Yogastunde verpasst? Kein Problem, ab in den Wald!

Hach, ist der Herbst nicht herrlich? Insbesondere momentan, wo das Wetter noch einmal so richtig mitspielt und die Sonne die Natur mit ihrem wunderschönen Licht so gekonnt in Szene setzt... alles strahlt und leuchtet in den tollsten Farben und man spürt regelrecht, dass Wald und Wiesen sich noch einmal von ihrer schönsten Seite präsentieren wollen, bevor die finale Zeit des Rückzugs beginnt.

Solange der Wettergott uns noch positiv gestimmt ist, sollten wir versuchen, so viel Zeit wie möglich in der freien Natur zu verbringen - am besten im Wald!

Warum "Waldbaden" uns mindestens ebenso wunderbar entspannt wie eine knackige Yogastunde und welche fünf Tipps ich Euch unbedingt mit an die Hand geben möchte, lest Ihr in folgendem Blog-Post.

Ursprünglich stammt der Begriff des "Waldbadens" (jap. "Shinrinyoku") aus dem Japan der 80er Jahre, als die staatliche Forstbehörde dazu aufrief, Ausflüge in den Wald als Teil eines gesunden und ausgewogenen Lebensstils zu integrieren.

Mittlerweile gibt es unzählige Studien, die die vielen positiven Einflüsse - auf Körper, Geist und Seele - eines Waldaufenthalts belegen. Und das Schöne daran ist, dass dies überhaupt nicht in Form einer sportlichen Betätigung passieren muss. Vielmehr reicht schon eine kleine Wanderung oder ein gemütlicher Spaziergang, um von den vielen positiven Einflüssen profitieren zu können.

Selbstverständlich kann man - einmal im Wald angekommen - den Besuch beliebig ausdehnen und gestalten.

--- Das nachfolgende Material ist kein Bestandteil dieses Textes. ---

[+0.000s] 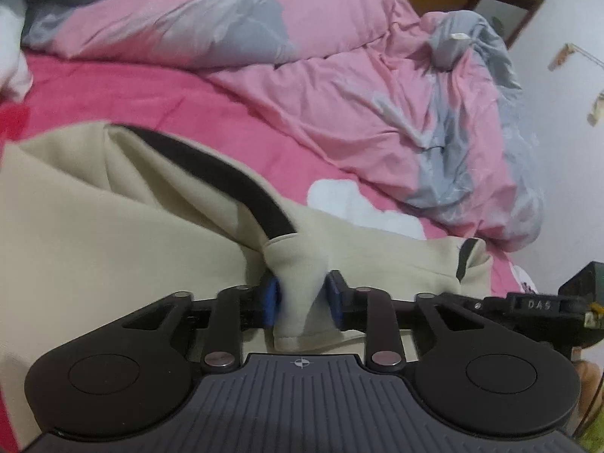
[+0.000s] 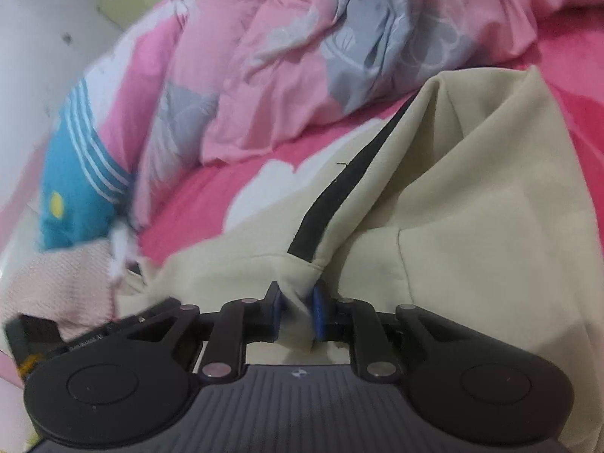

Hier kommen meine fünf Tipps mit denen Ihr Euch im Anschluss mindestens genauso erholt und erfrischt fühlen werdet, wie nach einer ausgiebigen Runde Savasana:

  1. Atmung vertiefen
    Ob es ätherische Öle sind, die die Bäume verströmen oder sonstige Botenstoffe, Ihr habt bestimmt schon einmal erfahren, wie großartig man sich nach ein paar tiefen Atemzügen in der freien Natur fühlt. Also sucht Euch ein schönes Plätzchen und nehmt Euch einen Moment Zeit, um Euch mit dem eigenen Atem zu verbinden.

  2. Meditation praktizieren
    Ist das Plätzchen so schön, dass Ihr am liebsten noch einen Moment dort verweilen würdet? Fein! Dann leitet Euch die folgende Meditation aus dem Kundalini Yoga dazu an, Euch ein stabiles Energiefeld und eine Schutzhülle für den Alltag zuzulegen.

  3. Sinne schulen
    Wenn der Kopf mal wieder voll mit unnützem Zeug ist, hilft es häufig schon, die Wahrnehmung für eine Weile ganz gezielt nach außen zu richten. Ein Ausflug in den Wald schreit geradezu danach: Wie fühlt sich der Boden an, auf dem ich gehe? Welche Geräusche dringen an meine Ohren? Welche Düfte kann ich in meiner Umgebung wahrnehmen? usw. 

  4. Inspiration finden
    Sind es nicht fast immer Momente im Urlaub oder in der freien Natur, in denen uns die besten Ideen kommen oder in denen wir endlich längst überfällige Entschlüsse fassen, die die grundsätzlichen Themen des Lebens betreffen? Dann nutzt diese Art der  "quality time" um - voller neuer Eindrücke und Inspirationen - erfüllt und gestärkt in den Alltag zurück zu kehren.

  5. Mini-Yogapause einbauen 
    Natürlich müsst Ihr nicht Eure Yogamatte mit in den Wald schleppen und ein Sonnengruß auf matschigem Waldboden ist auch nicht gerade angenehm (obwohl es zu diesem Zweck ja extra den Waldgruß gibt!). Nichtsdestotrotz genügt es häufig schon, für ein paar Augenblicke in der Berghaltung Tadasana zu verweilen und währenddessen im Geiste ein paar  Affirmationen zu wiederholen.

 

Kein Wunder, dass bereits vielfach erwiesen wurde, dass Waldbaden Depressionen und Angstzustände verringern und den Abbau von Stresshormone fördern kann (Quelle: "Effect of forest environment on human immune function"). 

 

Also zückt Euren Kalender und reserviert ein wenig Zeit - für eine ausgiebige Verabredung mit Euch selbst und Mutter Natur!